Zhou Junwu, Ren Fuji
School of Higher Vocational and Technical College, Shanghai Dianji University, Shanghai, 201306, China.
College of Computer Sciences, Anhui University, Hefei, 230039, China.
Sci Rep. 2025 Jan 4;15(1):739. doi: 10.1038/s41598-024-84181-x.
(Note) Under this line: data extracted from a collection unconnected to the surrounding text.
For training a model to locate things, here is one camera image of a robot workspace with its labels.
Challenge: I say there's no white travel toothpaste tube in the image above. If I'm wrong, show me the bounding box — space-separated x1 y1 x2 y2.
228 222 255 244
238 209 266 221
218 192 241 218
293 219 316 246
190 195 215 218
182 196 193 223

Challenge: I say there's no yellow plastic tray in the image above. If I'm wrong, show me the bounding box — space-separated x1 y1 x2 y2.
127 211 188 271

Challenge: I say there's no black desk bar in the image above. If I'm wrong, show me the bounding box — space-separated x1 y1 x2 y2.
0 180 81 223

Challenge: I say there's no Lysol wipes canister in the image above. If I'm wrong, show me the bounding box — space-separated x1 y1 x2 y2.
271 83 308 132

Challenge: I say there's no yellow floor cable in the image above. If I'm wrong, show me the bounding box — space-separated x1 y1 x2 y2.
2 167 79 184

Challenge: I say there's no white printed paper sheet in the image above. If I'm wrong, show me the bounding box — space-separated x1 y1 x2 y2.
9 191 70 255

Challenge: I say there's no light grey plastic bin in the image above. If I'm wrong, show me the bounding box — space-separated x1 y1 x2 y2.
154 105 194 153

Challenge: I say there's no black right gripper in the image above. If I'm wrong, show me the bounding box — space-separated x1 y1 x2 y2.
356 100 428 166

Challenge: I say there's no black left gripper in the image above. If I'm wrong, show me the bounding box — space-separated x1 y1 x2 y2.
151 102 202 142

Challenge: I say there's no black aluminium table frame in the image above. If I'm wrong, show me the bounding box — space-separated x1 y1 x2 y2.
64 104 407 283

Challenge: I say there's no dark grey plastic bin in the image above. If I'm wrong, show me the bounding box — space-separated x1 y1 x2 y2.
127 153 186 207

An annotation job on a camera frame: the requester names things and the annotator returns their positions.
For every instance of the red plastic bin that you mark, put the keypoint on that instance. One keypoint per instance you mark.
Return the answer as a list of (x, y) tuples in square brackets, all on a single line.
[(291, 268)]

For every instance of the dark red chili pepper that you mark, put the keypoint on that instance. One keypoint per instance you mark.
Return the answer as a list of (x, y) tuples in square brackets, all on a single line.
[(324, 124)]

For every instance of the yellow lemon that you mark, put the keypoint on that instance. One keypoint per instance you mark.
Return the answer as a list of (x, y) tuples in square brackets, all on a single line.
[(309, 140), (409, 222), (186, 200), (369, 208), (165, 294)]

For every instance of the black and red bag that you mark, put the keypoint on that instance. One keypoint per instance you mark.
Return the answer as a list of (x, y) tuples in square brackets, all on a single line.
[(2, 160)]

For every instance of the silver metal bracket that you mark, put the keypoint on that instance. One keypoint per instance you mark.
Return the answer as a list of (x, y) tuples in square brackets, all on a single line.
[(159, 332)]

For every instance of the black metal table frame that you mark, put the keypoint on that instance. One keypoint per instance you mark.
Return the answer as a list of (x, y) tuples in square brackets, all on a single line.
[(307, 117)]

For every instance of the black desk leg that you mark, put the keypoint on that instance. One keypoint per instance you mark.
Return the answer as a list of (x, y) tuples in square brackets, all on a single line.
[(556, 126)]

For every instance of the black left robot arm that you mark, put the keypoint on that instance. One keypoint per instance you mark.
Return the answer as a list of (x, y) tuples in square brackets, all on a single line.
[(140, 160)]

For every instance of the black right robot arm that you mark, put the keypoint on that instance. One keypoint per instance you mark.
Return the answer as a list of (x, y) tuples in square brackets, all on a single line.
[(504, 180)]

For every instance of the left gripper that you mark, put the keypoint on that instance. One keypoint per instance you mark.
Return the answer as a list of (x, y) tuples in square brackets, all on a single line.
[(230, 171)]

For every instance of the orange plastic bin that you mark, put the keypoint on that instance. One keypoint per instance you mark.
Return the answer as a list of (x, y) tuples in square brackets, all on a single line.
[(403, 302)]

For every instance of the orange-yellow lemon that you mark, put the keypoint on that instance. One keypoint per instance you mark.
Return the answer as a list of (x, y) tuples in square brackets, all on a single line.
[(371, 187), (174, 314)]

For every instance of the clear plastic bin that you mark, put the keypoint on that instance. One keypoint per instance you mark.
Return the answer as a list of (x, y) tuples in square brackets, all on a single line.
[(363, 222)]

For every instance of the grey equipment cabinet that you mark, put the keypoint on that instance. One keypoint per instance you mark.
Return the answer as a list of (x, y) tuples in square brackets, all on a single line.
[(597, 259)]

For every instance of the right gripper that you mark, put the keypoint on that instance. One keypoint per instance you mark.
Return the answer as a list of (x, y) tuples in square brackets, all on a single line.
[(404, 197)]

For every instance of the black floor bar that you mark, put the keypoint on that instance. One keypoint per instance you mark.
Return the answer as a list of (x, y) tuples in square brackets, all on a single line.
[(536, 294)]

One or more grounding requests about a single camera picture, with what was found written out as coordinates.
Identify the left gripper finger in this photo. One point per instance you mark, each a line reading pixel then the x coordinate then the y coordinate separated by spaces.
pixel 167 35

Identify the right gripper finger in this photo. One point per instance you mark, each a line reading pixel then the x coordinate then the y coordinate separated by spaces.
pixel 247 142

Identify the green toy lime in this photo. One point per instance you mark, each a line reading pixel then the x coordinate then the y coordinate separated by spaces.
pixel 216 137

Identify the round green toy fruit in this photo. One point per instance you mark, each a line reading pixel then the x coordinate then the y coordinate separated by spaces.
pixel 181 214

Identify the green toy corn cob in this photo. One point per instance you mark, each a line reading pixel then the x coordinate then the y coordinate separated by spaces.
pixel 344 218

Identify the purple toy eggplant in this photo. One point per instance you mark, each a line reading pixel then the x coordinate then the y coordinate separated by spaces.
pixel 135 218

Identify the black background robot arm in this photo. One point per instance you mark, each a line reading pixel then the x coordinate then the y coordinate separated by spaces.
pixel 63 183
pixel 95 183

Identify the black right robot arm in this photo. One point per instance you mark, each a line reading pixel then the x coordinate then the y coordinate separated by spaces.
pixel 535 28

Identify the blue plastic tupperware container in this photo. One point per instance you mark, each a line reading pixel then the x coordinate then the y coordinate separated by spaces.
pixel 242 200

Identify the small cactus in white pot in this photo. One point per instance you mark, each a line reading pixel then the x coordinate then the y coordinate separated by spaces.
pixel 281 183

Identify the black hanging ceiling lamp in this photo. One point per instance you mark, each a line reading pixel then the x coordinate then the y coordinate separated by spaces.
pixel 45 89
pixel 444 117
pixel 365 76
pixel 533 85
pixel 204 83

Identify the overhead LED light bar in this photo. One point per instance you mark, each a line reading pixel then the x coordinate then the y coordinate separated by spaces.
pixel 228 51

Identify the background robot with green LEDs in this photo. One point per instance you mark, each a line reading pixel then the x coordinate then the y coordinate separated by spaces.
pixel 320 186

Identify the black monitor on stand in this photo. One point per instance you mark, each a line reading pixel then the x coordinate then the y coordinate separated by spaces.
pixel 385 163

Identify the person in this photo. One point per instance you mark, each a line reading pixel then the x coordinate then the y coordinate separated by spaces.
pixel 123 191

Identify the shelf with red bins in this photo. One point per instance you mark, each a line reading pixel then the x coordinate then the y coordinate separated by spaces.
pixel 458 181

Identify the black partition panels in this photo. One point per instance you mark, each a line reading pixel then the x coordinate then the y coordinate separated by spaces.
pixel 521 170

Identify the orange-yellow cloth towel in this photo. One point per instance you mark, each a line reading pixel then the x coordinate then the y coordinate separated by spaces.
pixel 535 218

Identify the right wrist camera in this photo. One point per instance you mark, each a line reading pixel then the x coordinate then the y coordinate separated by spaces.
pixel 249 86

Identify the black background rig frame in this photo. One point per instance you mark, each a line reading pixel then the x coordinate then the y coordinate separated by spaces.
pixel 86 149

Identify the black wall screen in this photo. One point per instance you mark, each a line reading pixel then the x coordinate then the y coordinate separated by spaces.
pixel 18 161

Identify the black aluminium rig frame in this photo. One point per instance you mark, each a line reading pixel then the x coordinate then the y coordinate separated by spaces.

Decoding the semantic categories of complex sceneries is fundamental to numerous artificial intelligence (AI) infrastructures. This work presents an advanced selection of multi-channel perceptual visual features for recognizing scenic images with elaborate spatial structures, focusing on developing a deep hierarchical model dedicated to learning human gaze behavior. Utilizing the BING objectness measure, we efficiently localize objects or their details across varying scales within scenes. To emulate humans observing semantically or visually significant areas within scenes, we propose a robust deep active learning (RDAL) strategy. This strategy progressively generates gaze shifting paths (GSP) and calculates deep GSP representations within a unified architecture. A notable advantage of RDAL is the robustness to label noise, which is implemented by a carefully-designed sparse penalty term. This mechanism ensures that irrelevant or misleading deep GSP features are intelligently discarded. Afterward, a novel Hessian-regularized Feature Selector (HFS) is proposed to select high-quality features from the deep GSP features, wherein (i) the spatial composition of scenic patches can be optimally maintained, and (ii) a linear SVM is learned simultaneously. Empirical evaluations across six standard scenic datasets demonstrated our method's superior performance, highlighting its exceptional ability to differentiate various sophisticated scenery categories.
解码复杂场景的语义类别是众多人工智能(AI)基础设施的基础。这项工作提出了一种先进的多通道感知视觉特征选择方法,用于识别具有精细空间结构的风景图像,重点是开发一种致力于学习人类注视行为的深度层次模型。利用BING目标性度量,我们能够在场景中跨不同尺度有效地定位物体或其细节。为了模拟人类观察场景中语义或视觉上显著的区域,我们提出了一种稳健的深度主动学习(RDAL)策略。该策略逐步生成注视转移路径(GSP),并在统一架构内计算深度GSP表示。RDAL的一个显著优点是对标签噪声具有鲁棒性,这是通过精心设计的稀疏惩罚项实现的。这种机制确保无关或误导性的深度GSP特征被智能地丢弃。之后,提出了一种新颖的黑塞正则化特征选择器(HFS),从深度GSP特征中选择高质量特征,其中(i)风景斑块的空间组成可以得到最佳保持,(ii)同时学习线性支持向量机。在六个标准风景数据集上的实证评估证明了我们方法的优越性能,突出了其区分各种复杂风景类别的卓越能力。